Problem description
A single number is the whole answer: the tally of lines in the data below that include the word "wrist".
++++++
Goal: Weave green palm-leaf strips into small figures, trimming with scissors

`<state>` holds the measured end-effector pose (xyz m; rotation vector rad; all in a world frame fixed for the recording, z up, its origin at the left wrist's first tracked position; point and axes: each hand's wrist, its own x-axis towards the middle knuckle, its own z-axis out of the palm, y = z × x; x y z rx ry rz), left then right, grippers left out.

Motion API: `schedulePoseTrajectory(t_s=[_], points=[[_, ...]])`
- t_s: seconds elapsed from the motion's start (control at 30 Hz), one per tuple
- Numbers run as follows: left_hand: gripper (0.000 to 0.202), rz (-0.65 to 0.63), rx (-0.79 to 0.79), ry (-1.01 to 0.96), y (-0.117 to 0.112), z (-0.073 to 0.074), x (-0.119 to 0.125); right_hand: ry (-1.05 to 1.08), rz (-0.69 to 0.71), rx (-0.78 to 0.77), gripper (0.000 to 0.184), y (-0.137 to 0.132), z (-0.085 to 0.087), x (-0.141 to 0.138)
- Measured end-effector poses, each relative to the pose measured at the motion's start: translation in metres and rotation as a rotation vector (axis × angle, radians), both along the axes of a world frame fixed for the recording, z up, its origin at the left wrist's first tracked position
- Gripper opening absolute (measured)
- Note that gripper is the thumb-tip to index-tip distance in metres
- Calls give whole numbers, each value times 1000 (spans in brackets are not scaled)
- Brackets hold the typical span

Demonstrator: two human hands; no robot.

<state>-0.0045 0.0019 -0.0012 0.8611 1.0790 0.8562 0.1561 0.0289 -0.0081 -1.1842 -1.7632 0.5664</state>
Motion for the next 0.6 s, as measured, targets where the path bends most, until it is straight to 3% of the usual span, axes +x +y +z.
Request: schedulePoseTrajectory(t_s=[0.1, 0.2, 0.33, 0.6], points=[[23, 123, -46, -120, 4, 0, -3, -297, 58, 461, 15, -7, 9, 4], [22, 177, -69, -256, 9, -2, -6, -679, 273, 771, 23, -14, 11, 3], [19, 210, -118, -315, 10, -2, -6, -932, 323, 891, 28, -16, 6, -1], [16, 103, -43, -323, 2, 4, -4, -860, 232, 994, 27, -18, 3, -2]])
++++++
Solution to the exercise
2